__Task goal__: Copy the data word for word, keeping every line.

-- -- --

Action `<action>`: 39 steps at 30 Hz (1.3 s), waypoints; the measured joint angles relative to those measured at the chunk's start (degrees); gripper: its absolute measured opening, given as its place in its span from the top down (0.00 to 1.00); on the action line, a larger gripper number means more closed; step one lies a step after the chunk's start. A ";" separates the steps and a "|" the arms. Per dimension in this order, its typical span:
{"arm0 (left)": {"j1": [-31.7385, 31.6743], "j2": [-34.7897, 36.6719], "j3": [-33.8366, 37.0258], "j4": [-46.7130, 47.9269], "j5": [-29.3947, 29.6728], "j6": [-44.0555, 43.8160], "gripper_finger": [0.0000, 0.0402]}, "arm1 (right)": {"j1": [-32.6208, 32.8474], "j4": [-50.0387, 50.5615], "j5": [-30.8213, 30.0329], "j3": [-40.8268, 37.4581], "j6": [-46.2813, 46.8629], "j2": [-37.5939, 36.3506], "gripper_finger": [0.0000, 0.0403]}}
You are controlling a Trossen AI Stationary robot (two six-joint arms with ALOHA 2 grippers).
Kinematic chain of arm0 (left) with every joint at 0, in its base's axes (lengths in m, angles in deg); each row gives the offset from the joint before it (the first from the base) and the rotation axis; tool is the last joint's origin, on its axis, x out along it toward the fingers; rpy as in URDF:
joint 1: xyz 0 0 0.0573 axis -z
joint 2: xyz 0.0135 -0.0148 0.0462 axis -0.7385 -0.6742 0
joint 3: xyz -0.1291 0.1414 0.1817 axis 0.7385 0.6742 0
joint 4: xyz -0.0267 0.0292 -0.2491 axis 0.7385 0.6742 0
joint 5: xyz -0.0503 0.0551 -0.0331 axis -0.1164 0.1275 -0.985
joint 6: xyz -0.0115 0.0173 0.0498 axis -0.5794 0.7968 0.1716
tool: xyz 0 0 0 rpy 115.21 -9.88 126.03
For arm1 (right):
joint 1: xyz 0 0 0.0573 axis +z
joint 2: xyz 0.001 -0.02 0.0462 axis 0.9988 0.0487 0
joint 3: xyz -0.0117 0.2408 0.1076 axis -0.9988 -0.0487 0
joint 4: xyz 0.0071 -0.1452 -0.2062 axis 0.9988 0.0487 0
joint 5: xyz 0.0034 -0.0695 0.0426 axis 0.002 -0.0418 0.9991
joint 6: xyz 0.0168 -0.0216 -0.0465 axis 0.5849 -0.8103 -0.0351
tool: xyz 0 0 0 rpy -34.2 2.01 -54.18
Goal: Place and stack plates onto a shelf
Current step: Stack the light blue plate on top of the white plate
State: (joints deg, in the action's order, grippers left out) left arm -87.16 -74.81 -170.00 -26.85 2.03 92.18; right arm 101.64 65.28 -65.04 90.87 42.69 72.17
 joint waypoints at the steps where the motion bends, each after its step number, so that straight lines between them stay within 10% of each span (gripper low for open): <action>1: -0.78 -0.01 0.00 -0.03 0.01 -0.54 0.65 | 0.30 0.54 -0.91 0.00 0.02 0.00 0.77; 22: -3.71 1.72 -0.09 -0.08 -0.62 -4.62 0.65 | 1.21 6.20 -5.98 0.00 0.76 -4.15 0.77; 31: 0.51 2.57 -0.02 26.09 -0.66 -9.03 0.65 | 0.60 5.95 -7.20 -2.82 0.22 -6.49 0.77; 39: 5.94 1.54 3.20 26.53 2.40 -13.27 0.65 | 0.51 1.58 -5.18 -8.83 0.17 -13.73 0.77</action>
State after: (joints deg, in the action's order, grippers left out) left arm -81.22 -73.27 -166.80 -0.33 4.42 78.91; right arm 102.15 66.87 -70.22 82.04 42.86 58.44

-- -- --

__Task result__:
Action `<action>`: 39 steps at 30 Hz (1.3 s), waypoints; the measured joint angles relative to those measured at the chunk's start (degrees); gripper: its absolute measured opening, given as its place in its span from the top down (0.00 to 1.00); on the action line, a larger gripper number means more closed; step one lies a step after the chunk's start. A ";" separates the steps and a "|" the arms. Per dimension in this order, its typical span:
{"arm0 (left)": {"j1": [-31.7385, 31.6743], "j2": [-34.7897, 36.6719], "j3": [-33.8366, 37.0258], "j4": [-46.7130, 47.9269], "j5": [-29.3947, 29.6728], "j6": [-44.0555, 43.8160], "gripper_finger": [0.0000, 0.0402]}, "arm1 (right)": {"j1": [-32.6208, 32.8474], "j4": [-50.0387, 50.5615], "j5": [-30.8213, 30.0329], "j3": [-40.8268, 37.4581], "j6": [-46.2813, 46.8629], "j2": [-37.5939, 36.3506], "gripper_finger": [0.0000, 0.0403]}}
You are controlling a Trossen AI Stationary robot (two six-joint arms with ALOHA 2 grippers).
Kinematic chain of arm0 (left) with every joint at 0, in its base's axes (lengths in m, angles in deg); each row gives the offset from the joint before it (the first from the base) and the rotation axis; tool is the last joint's origin, on its axis, x out along it toward the fingers; rpy as in URDF:
joint 1: xyz 0 0 0.0573 axis -z
joint 2: xyz 0.0135 -0.0148 0.0462 axis -0.7385 -0.6742 0
joint 3: xyz -0.1291 0.1414 0.1817 axis 0.7385 0.6742 0
joint 4: xyz -0.0267 0.0292 -0.2491 axis 0.7385 0.6742 0
joint 5: xyz -0.0503 0.0551 -0.0331 axis -0.1164 0.1275 -0.985
joint 6: xyz -0.0115 0.0173 0.0498 axis -0.5794 0.7968 0.1716
tool: xyz 0 0 0 rpy 115.21 -9.88 126.03
For arm1 (right):
joint 1: xyz 0 0 0.0573 axis +z
joint 2: xyz 0.001 -0.02 0.0462 axis 0.9988 0.0487 0
joint 3: xyz -0.0117 0.2408 0.1076 axis -0.9988 -0.0487 0
joint 4: xyz 0.0071 -0.1452 -0.2062 axis 0.9988 0.0487 0
joint 5: xyz 0.0034 -0.0695 0.0426 axis 0.002 -0.0418 0.9991
joint 6: xyz 0.0168 -0.0216 -0.0465 axis 0.5849 -0.8103 -0.0351
tool: xyz 0 0 0 rpy -34.2 2.01 -54.18
Goal: Place and stack plates onto a shelf
Current step: Stack the light blue plate on top of the white plate
State: (joints deg, in the action's order, grippers left out) left arm -87.16 -74.81 -170.00 -26.85 2.03 92.18; right arm 101.64 65.28 -65.04 90.87 42.69 72.17
 joint waypoints at the steps where the motion bends, each after its step number, so that straight lines between them stay within 10% of each span (gripper low for open): <action>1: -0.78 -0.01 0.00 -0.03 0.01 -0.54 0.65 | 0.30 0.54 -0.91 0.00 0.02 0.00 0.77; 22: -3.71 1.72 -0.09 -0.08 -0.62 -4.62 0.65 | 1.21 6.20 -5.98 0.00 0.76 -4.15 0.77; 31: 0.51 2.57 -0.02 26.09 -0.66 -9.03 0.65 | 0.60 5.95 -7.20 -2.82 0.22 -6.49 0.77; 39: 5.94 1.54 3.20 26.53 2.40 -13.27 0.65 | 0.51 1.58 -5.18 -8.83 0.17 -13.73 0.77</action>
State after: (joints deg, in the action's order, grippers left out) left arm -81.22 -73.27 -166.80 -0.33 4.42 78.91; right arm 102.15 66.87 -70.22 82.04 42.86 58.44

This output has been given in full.